Aromatically, it's both those melons with the dry hempy whiff of the reticulatus peel, and buttery pear rather than the peachy stone fruits many critics seem to seek in Chardonnay.

Wherever it takes you, you go happily aware of this being a very special adventure. It feels rich.

Buttery pear, like the Anjou, is the foundation of this high-bred flavour. All those other layers of finery, regalia and armour sit comfortably on its ample flesh. At first it's overwhelming, and brings the imposter syndrome trigger that can guilt you up with inadequacies when you unexpectedly find yourself walking with great Kings. Then you realise this one's got a royal sense of humour that's dry and disarming and you settle and think to hell with gender-specific protocols this sure is a boy this drink, let's drink.

Harry at the jousting. It's a horse thing.

Which makes me look for spatchcock stewed whole in wine with tarragon, shallots, potato and capers. For which we'll need the hunting peregrine on the label.

And some women comrades puuuuleeeze.

Bread and butter, too, please. Bugger the jousting. 

Vasse Felix Margaret River Chardonnay 2015 
($37; 13% alcohol; screw cap) 

Okay. Pare some of the regalia away from the above and reload the pistols. Simpler, perhaps extra brusque and macho, this smells more like a whole battalion than a stylish individual. It's bristling for a bit of bruising. Lean, hungry, scary, fit, fearless. Sharp. Tzing tzing.

After that edgy aroma, the wine performs a similar trick to its liege above once you actually get drinking. In the sense that the level of healthy flesh on its muscle is surprising after such acrid personal fragrance somehow led you expect somebody really skinny. It's generous and hearty, but not royal. Which makes it easier to understand and crack jokes with. With? Well, within reason. You wouldn't want to cross the line.

One whole day after opening, this prickly bloke stuff settles leaving that buttery pear to soothe the finish right out, so if you want to take some of the edge off it, bung it in a jug.

Bucatini all'Amatriciana, please.

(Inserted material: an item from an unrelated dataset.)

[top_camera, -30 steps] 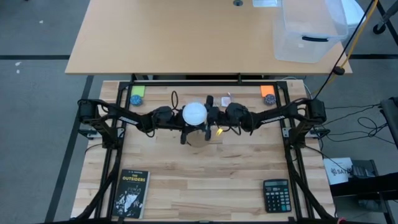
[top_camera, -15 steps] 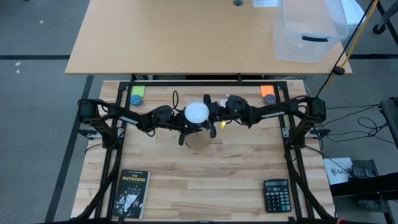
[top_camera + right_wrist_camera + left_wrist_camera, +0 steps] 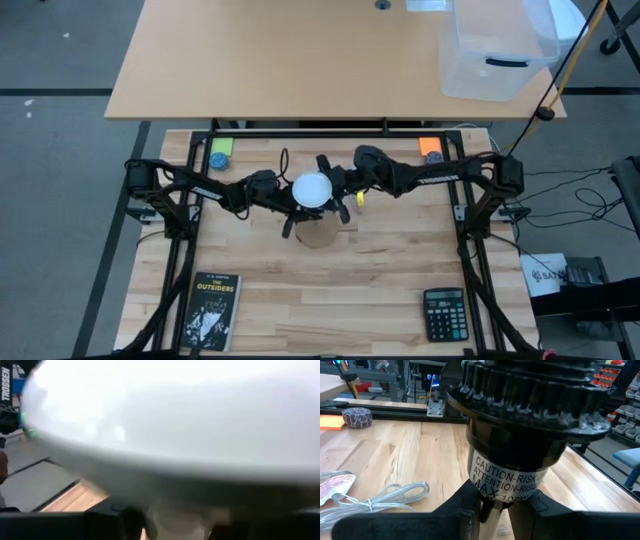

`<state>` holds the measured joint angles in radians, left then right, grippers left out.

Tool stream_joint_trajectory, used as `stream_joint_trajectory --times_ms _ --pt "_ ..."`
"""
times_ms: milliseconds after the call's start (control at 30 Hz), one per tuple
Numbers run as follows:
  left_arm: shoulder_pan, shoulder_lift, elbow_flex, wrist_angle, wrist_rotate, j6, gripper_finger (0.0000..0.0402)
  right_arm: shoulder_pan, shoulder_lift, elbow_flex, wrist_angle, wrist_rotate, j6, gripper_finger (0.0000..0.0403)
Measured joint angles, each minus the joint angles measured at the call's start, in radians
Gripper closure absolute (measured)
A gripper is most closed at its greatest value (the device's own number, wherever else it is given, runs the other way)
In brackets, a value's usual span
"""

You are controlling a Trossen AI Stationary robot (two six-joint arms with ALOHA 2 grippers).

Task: Screw lightbulb
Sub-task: Remove the lightbulb from the lamp

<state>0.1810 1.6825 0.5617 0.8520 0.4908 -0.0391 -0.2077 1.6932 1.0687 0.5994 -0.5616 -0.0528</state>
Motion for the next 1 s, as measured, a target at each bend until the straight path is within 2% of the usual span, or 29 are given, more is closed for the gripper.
stream_joint_trajectory --times_ms 167,333,567,733,867,1000 --pt "0.0 0.0 0.0 0.0 0.0 -0.001 0.033 -0.002 -0.004 0.034 -0.063 -0.079 -0.029 0.017" --pt "0.0 0.0 0.0 0.0 -0.001 -0.004 0.033 -0.002 -0.02 0.037 -0.178 -0.096 -0.104 0.011" --pt "0.0 0.0 0.0 0.0 -0.003 -0.004 0.033 -0.016 -0.129 0.037 -0.408 -0.086 -0.225 0.0071" --pt "0.0 0.0 0.0 0.0 -0.007 -0.004 0.033 -0.015 -0.232 0.037 -0.525 0.056 -0.298 0.0072" --pt "-0.001 0.0 0.0 0.0 -0.023 -0.008 0.033 0.009 -0.278 0.037 -0.614 0.129 -0.299 0.0078" --pt "-0.003 0.0 0.0 0.0 -0.052 -0.008 0.033 0.077 -0.287 0.036 -0.743 0.34 -0.3 0.0084"
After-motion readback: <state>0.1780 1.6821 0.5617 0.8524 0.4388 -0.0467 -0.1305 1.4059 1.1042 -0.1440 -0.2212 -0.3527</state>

And we'll ka-chink with extra heart for the folks of Amatrice, who are still trying to get their village back together after that monster quake took too many of them. 

Vasse Felix Filius Margaret River Chardonnay 2015 
($28; 12.5% alcohol; screw cap) 

While the $37 wine seemed a little like a demoted version of the $80 Heytesbury, with respect, this Filius is a fresh starter, all buzzy and eager with the vim of the aspirant.

It still has a little of that macho sweatiness - there, I've said it - around its busiest bits, but it's more about getting the job done to become somebody, rather than be somebody who says "this is my job here thanks for your money."

So the gunsmoke, the pears, the ginger, all that bouquet stuff's here in a crisply-starched-and-ironed surcoat that polishes my palate clean with anticipation and makes me hungry as granite.

Keening for what? Barbecued scallops with onion and chilli thanks, a good scoop of spinach caramelised with pine nuts and diced mozzarella stirred in. And don't forget the bread and butter.

Don't do it on a hot day - these are cool weather wines - but get some mates, put in $25 each, buy these and try them in this same descending price order. It's better than the movies. And it'll help erase any nagging doubts you had about Chardonnay.

If you want to compare these blokey wines to something more gently elegant and tender, get a set of the newies from Oakridge in the Yarra. In a sense these Vasse Felix wines (made by Virginia Willcock) are big characterful whites for the drinker of big reds, while the Oakridge stable made by David Bicknell projects more silky finer flavours for the elegant Pinot fiend. There, I've said that, too.